In our REDG team we have / or had, haven't had personal contact for quite a while, a Laekenois and Therese Jans, a rough-haired Viszla. Denise Affolter was vice champion worlds in "Trummersuche" (?) ("bust-up" buildings) due to explosion, earthquake, landslide, etc.

Both these girls were / are in frequent deploy and have been in various parts of Europe, i.e. Turkey, Italy etc.

On the IRO trial side I think Theres was once World Champion.

Here are the links:

http://www.working-dog.eu/dogs_details.php?id=60628&new_lan_en

http://www.redog.ch/uploads/media/redog_kh_et_0810.pdf

One of my friends also had a rough haired Visza in S&R (trials only) but it worked well and looked "feather-light" to me.


----------



## Guest

I've trained with a few field trial bred Goldens that were tiny. About 30-35 lbs and worked very well. They look more terrier than typical Golden. Faster, more agile, more stamina, more drive than GSDs, impeccably social with dogs and people, really sweet personalities and wanting to work work work. Small enough to load into a crate in a Yaris, agile enough to climb up or go under whatever, driven enough to go through heavy brush while the humans go around, weather proof and crazy energy... total package sar dog if you ask me.


----------



## Nancy Jocoy

After a full and very exhausing weekend of re-certifying with NAPWDA in cadaver. I just had to be thankful for what I do have, scars and bruises and all that.

I guess that kind of wreckless enthusiasm is just part of his package. Total abandon. I think he is just a pointy eared lab, thats it. We have some time. 
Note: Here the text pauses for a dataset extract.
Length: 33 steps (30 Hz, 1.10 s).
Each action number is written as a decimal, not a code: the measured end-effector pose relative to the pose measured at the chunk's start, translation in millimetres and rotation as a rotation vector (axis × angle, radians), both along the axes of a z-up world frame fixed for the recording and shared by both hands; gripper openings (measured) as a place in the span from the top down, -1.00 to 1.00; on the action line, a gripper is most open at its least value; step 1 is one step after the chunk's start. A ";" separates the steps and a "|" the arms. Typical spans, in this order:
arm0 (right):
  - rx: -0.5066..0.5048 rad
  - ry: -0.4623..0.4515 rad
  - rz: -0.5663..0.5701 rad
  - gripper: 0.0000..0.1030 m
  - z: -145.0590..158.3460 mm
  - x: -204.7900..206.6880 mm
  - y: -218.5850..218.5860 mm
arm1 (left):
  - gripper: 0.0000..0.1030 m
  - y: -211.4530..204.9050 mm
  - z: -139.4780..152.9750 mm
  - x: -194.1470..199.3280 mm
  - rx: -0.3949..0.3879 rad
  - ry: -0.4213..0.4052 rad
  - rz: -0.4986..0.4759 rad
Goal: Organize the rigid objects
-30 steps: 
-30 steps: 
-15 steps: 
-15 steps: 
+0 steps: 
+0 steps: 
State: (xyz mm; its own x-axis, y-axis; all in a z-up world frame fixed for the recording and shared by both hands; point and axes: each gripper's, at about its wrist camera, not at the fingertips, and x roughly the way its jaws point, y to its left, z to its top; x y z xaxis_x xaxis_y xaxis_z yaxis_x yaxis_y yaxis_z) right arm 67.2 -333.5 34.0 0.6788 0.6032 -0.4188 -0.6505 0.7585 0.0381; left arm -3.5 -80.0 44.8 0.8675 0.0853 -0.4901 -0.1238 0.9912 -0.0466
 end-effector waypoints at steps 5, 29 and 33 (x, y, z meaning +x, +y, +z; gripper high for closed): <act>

Tollers - I have heard a lot good about
BC's - you know I just don't like them. I think they are "sneaky" little dogs - don't ask me why.....
GSP - heard much good about them.
Jacks - Maybe if I could get past the dog agression potenial.

You know that weight range though is still within the bounds for a small female GSD........would just have to find another home for my "washed" female with HD as she does not like other girls - but it would be worth a try.......


----------



## Geoff Empey

Nancy Jocoy said:


> You know that weight range though is still within the bounds for a small female GSD.....


Cough cough ... Malinois ...:lol: Why play with the rest when you can have the best! ;-)


----------



## Nancy Jocoy

A maligator is not out of the question..........I have heard there is on in GA - 35lbs and kick butt. Part of my challenge is determining if I am up to the level I can take one on! GSDs are very easy and forgiving - that has been my hesitation in switching breeds.


----------



## Carol Boche

nancy jocoy said:


> \.i have heard there is on in ga - 35lbs and kick butt.


pocket rocket!!!!!!!!!!!!!!!!!!!!!!!!!!!!!!!


----------



## Geoff Empey

Carol Boche said:


> pocket rocket!!!!!!!!!!!!!!!!!!!!!!!!!!!!!!!


That about describes my Maligator .. Not to many canines or humans can keep up. Though Nancy it sounds like you have more than enough oom pah pah to keep up. Especially if you raise it from a pup and do your own foundation work.


----------



## Nancy Jocoy

I will talk with Mickey about it [NAPWDA Master Trainer] she has a soft spot for Malinois and years of experience with them and knows my capabilities and limitations as a handler.


----------



## Barrie Kirkland

You can keep your gsd & malis for Human remains work.... they just dont have the longevity that these wee bad boys have.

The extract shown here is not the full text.